Monday, September 14, 2009

The Academic Dishonesty Virus

I’m an economist and my typical reading pattern, especially on a weekend when I tend to have more time, is to gravitate first to the major economic news.  But my reading patterns as of this past summer have changed dramatically:  I now look first for news on H1N1.  As is true for almost all of us, there is a measure of self interest in my starting with flu-related articles.  But what motivates me most to look for H1N1 news is the potential impact on the University.  We know from the CDC as well as from state guidelines that the expectation is in most cases for most individuals, that this flu will last 2-4 days and that most people will recover without seeing a doctor.  We have been asked and we will make allowances for students who may miss up to 5 class days with H1N1.  We will make allowances for students who miss regularly scheduled exams (even final exams).  And we will prepare for the contingency that a number of faculty will contract this virus and will not be able to come to class for a few days.  We will do all of this while attempting to make certain the standards are not compromised.

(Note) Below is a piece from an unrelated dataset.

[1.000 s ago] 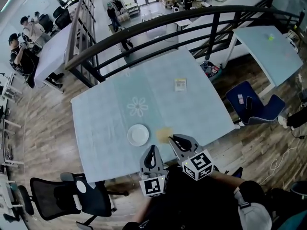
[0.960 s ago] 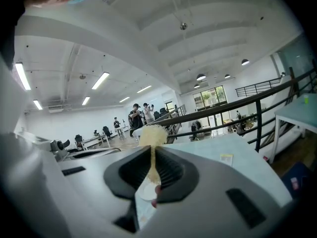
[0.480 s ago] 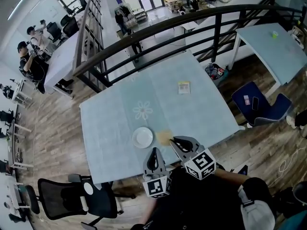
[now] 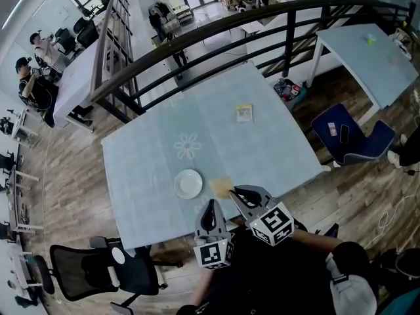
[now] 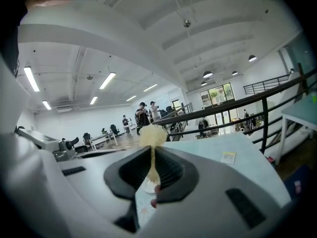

But the reality of this situation is more complex than what can be dealt with by the guidelines articulated above.  The classroom experience is key to learning.  Many faculty now base their grade, in part, on class attendance and participation.  In these cases, if one misses X classes, the final average and the final grade will be consequently lower.  The same faculty who take attendance and class participation into consideration for grading purposes usually make allowance for student illness, typically when proof is provided through a doctor’s note.  But with H1N1 the recommendation is that a doctor be involved only if the illness is severe or if there are serious complications.  Therefore, a faculty member is being asked in cases of H1N1 to accept a significant period of student absence with only the student attesting to the reason.  For many faculty this creates an uncomfortable situation.  Why is that? 

A few weeks ago, I read the results of a recent survey by Common Sense Media.  This was a survey of teenagers, the potential pool for our higher education population.  The survey determined that 35% of teens use their cell phone to cheat.  How is this done: 26% store information on their phone and look at it while taking a test; 25% send text messages to friends asking for answers; 17% take pictures of a test and then send it to friends; 20% use their phones to search for answers on the internet; and 48% warn friends about a surprise quiz with a phone call or a text message.  And what makes this situation even worse is that 25% of the teens felt that actions described above were really not cheating and over 50% admitted that they have engaged in cheating.

Will every student who reports that he or she has flu like symptoms, really have these symptoms?  What if the student reports that he or she has caught the regular flu shortly after recovering from H1N1 and will therefore need to be absent for another week?  How do you handle a situation like this?  The challenge for all of us is to adhere fully to the CDC guidelines while maintaining standards and preventing cheating/academic dishonesty.  Adequately meeting this challenge will test all of us.